Many examples of Griset's work are now in the collections of the Victoria and Albert Museum. Less well known are the prehistoric hunting scenes specially commissioned by Sir John Lubbock, some of which are in Bromley Museum, and which were a ground-breaking and sympathetic treatment of the subject. Some of his comic work appeared in Punch, where he was briefly on the staff between 1867-9, as well as in its competitor, Fun. He left Punch at the age of twenty four and worked on illustrating Aesop’s Fables (1869). Of this work a reviewer noted that "nothing so quaint as these illustrations has appeared since the days of Grandville…Griset possesses the faculty of investing his animals with human expression, without ever causing them to lose their own identity, and of making them funny without being ridiculous."

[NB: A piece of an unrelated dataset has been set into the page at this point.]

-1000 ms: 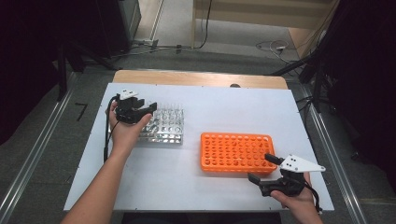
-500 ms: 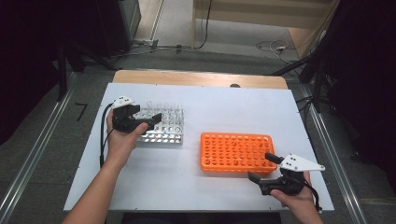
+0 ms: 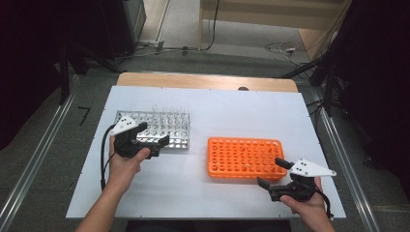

A decade later, Griset may have been complicit in an attempt to revive his sales by having a death notice appear in The Times on 9 July 1877, where he was described as having "produced countless drawings in grotesque of animals and human savages, which wise collectors obtained for trivial sums at an untidy little shop near Leicester Square". A few days later the paper admitted that he was neither dead nor even ailing. He was, in fact, to survive for another thirty years.